I have been trying to optimize a few kernels I have been developing for OpenCL. The kernels have been running quite well up until now. I have a CPU implementation for my kernels on the side such that I can compare results. I have queried my device, AMD R9 290, for maximum work group sizes and divided up the work accordingly. I have also made my global work size a power of two. I am using the C++ OpenCL API to make my kernel calls building the kernels using the make_kernel() command. Anyways, the optimizations I made were solely to take advantage of wave-front sizes and divide work accordingly such that I can have as many work units active as possible within a work group.
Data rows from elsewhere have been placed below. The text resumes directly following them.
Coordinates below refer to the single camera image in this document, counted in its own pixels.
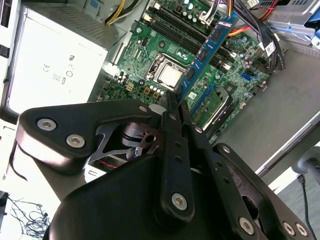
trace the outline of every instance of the silver screw head
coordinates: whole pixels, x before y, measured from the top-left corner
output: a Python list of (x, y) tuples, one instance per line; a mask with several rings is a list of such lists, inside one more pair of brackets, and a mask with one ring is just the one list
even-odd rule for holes
[(181, 211), (186, 210), (188, 207), (186, 198), (178, 192), (175, 192), (174, 194), (172, 194), (171, 200), (173, 205)]
[(45, 131), (52, 131), (57, 127), (55, 121), (48, 118), (42, 118), (36, 124), (40, 129)]
[(201, 129), (200, 127), (195, 126), (194, 128), (195, 128), (195, 130), (196, 130), (198, 133), (202, 133), (202, 129)]
[(169, 113), (169, 117), (172, 119), (172, 120), (177, 120), (176, 116), (172, 113)]
[(77, 134), (72, 134), (66, 138), (66, 143), (70, 147), (73, 147), (75, 149), (80, 149), (85, 145), (86, 142), (82, 136), (77, 135)]
[(230, 149), (227, 146), (223, 146), (222, 149), (226, 152), (226, 153), (230, 153)]
[(305, 237), (308, 236), (307, 231), (305, 230), (305, 228), (304, 228), (302, 225), (300, 225), (299, 223), (296, 223), (295, 225), (296, 225), (296, 228), (299, 230), (299, 232), (300, 232), (303, 236), (305, 236)]
[(146, 109), (144, 106), (139, 106), (139, 109), (140, 109), (141, 111), (143, 111), (143, 112), (147, 112), (147, 111), (148, 111), (148, 109)]
[(253, 235), (255, 233), (255, 229), (252, 226), (251, 222), (249, 222), (249, 220), (245, 217), (242, 216), (239, 218), (239, 224), (247, 234)]
[(295, 230), (292, 228), (292, 226), (290, 226), (289, 223), (284, 221), (283, 226), (284, 226), (284, 229), (288, 232), (288, 234), (290, 234), (292, 236), (296, 235)]

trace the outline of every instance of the blue ram stick
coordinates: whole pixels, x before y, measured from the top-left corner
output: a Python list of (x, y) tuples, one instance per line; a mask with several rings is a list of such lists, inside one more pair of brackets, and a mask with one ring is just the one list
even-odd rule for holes
[(206, 96), (209, 95), (209, 93), (211, 93), (212, 89), (214, 89), (215, 84), (211, 84), (205, 91), (204, 93), (201, 95), (201, 97), (198, 99), (198, 101), (196, 101), (195, 105), (193, 106), (193, 108), (190, 111), (190, 115), (192, 117), (193, 114), (195, 114), (195, 112), (197, 111), (197, 109), (199, 108), (200, 104), (205, 100)]
[(192, 86), (196, 83), (197, 79), (210, 62), (211, 58), (228, 36), (236, 21), (237, 16), (234, 13), (231, 16), (223, 16), (218, 21), (207, 40), (196, 54), (194, 60), (181, 77), (179, 84), (174, 88), (174, 93), (177, 95), (178, 103), (187, 96)]

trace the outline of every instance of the ce marking label
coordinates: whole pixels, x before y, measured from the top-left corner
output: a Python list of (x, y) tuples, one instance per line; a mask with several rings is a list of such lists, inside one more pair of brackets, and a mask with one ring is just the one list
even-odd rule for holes
[(43, 68), (42, 70), (45, 71), (46, 73), (49, 72), (49, 68), (50, 66), (49, 65), (46, 65), (46, 64), (43, 64)]

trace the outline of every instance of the cpu socket
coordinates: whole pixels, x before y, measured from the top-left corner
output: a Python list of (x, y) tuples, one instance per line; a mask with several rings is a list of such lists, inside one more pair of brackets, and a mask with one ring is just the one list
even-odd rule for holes
[(158, 53), (145, 78), (173, 91), (185, 71), (186, 66), (164, 53)]

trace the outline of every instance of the motherboard
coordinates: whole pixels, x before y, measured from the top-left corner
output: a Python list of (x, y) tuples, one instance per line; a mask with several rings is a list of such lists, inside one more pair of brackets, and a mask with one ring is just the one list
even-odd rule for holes
[[(220, 19), (202, 16), (209, 6), (197, 0), (151, 0), (98, 101), (139, 99), (156, 104), (174, 91)], [(225, 38), (185, 100), (192, 121), (212, 143), (245, 107), (267, 88), (267, 56), (244, 33)]]

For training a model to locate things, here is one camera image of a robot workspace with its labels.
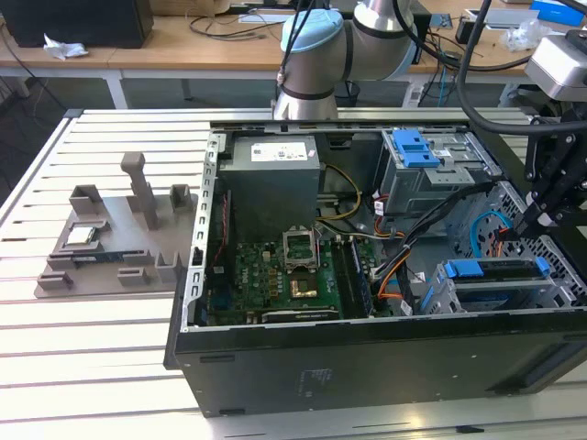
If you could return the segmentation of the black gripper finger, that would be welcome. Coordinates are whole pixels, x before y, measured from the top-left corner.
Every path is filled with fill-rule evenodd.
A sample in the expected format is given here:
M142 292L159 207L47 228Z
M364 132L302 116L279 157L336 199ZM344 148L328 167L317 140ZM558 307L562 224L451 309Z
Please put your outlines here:
M558 226L586 226L586 155L567 159L548 196L548 214Z
M526 210L513 221L516 237L537 237L548 227L576 225L576 207L570 204L575 183L565 169L575 146L574 134L528 138L524 175L531 187Z
By setting up my NDRange with the following API call :
cl::EnqueueArgs range_sliver_args = cl::EnqueueArgs( queue, cl::NullRange, cl::NDRange( dimensionX, dimensionY ), cl::NDRange( dimensionX / 16, dimensionX / 16 ) );
the code fails to produce any results. Note that dimensionX and dimensionY are both a power of two. The first argument is for the command queue, the second for the NDRange offset, the third for the global NDRange, and finally the fourth for the local NDRange. If I set the local NDRange to null using cl::NullRange, the kernel executes perfectly and produces the correct results. However I would like to be able to adjust the local NDRange to test out how the kernel performs. Note, my kernel implementation does not depend on local id's at all, thus adjusting the local range is purely to test performance improvements. However setting a local NDRange produces no results. If anyone has any idea what the problem can be, I would appreciate any input.